На одной из станций выяснилось, что от Миндживана в Кафан пойдут только четыре вагона: пассажиров нет, так какой смысл гонять пустые вагоны? Смысла никакого нет, мне пришлось срочно перебираться в соседний вагон, я помог перетащить вещи женщинам-армянкам из соседнего купе. Чего только у них не было: ящики, ящички, посуда, зеркала, стёкла, рамы, карнизы, узлы, коробки — всё, что осталось от нажитого. Вот зеркало, старое зеркало, посмотрите, какое хорошее, как бросить, жалко, всю жизнь жили в Арменикенде, знаете, там наверху, э-э… дом был, двор был, виноград был, всё бросили, а что делать, завтра придут — убьют. А здесь она купила маленький дом, курочки есть, огород, приходите в гости обязательно.
Армянки оживают — в вагоне только свои, улыбаются, разглаживают лица ладонями, скоро конец их мучениям, скоро их встретят мужья. Мужчины боятся ездить по дороге Баку—Кафан, могут убить, поэтому весь скарб перевозят женщины, немолодые, сухонькие женщины. Когда они тащат на себе узлы, на их худых, цыплячьих шеях вылезают все жилы, а мужчины боятся ездить: могут убить.
Потом они рассказывали про Сумгаит, про нападение на роддом, как младенцев выкидывали в окна, разрывали, отрезали им головы.
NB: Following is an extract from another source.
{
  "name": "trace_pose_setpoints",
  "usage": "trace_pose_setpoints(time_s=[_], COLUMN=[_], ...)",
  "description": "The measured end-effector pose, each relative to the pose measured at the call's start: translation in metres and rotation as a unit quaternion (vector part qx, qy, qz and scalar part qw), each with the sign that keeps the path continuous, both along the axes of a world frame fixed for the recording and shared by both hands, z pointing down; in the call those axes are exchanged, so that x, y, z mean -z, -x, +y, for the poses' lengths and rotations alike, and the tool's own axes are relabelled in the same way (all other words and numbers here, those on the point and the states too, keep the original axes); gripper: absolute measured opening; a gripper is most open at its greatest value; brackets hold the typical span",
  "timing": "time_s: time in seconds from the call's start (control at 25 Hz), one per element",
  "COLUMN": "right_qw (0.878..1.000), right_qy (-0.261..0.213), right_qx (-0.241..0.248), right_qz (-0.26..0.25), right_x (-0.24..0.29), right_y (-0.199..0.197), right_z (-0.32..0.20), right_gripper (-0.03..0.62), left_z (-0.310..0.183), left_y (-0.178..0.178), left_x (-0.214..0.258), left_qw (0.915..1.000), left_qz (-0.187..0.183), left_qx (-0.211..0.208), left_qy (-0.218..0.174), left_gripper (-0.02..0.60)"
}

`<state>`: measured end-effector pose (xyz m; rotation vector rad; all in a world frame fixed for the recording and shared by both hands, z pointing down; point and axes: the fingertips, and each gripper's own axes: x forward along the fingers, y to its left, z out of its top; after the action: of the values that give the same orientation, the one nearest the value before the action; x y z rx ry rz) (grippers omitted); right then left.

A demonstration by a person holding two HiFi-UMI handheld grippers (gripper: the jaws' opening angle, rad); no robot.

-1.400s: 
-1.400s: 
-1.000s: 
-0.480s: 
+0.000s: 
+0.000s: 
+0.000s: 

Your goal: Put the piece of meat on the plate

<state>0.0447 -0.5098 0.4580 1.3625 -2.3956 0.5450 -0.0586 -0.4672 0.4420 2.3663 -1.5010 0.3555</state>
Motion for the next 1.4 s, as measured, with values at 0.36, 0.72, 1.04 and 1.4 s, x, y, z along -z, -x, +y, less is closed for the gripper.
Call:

Всё это рассказывается быстро, почти скороговоркой, переходя с русского на армянский, и я уже половину не слышу, опять нарастает этот ужас, страх, Господи, как от него уйти? Я покрываюсь гусиной кожей, мне просто холодно, холодно, трясёт. Очень хочется, чтоб они замолчали. Конечно, они не очевидцы и рассказывают только с чужих слов, но когда они это говорят, я верю сразу, и у меня глаза начинают вылезать из орбит. Господи, ад не под землей, он на земле, а люди — чудовища.
В купе входит мужчина. Он садится, долго слушает — толстый, старый, с большим животом, с большой головой. Он включается в разговор и говорит, что во всех армянских посёлках готовили такую же резню, как и в Сумгаите, но здесь армяне были готовы — ждали их. А они пронюхали и не пришли. Трусы. Могут резать только женщин и детей, да и то, когда десять на одного. Нет, их тоже надо было резать: здесь, в Кафане, и в Ереване. Когда они почувствуют силу, резня прекратится, а если их сейчас не порезать, то они ещё сделают резню. Надо показать силу. Когда они почувствуют силу, резня прекратится.
Я ловил себя на том, что то, что он говорит об ответной резне, мало меня возмущает. Скорее всего, я просто устал от дороги, от всех этих разговоров, от ненависти. В какой-то момент я перестаю его слушать, я начинаю наблюдать за его лицом, за его влажным ртом; у него движется только рот, а в остальном он неподвижен: неподвижны глаза, руки, сложенные на бёдрах, неподвижно тело — этакая гора мяса и сала. Я замечаю, что он небрит и как-то очень волосат, что волосы растут у него даже на лбу, под глазами, на пальцах рук, торчат из ушей, ноздрей, бровей. Какое-то время он ещё говорит и говорит про резню и про то, как было бы хорошо, если бы армяне тоже… потом он замолкает и молчит, потом, неожиданно вздрагивая, вздыхает — длинно, тихо, как-то неожиданно тихо для такого большого тела. Женщины тоже молчат. Все устали.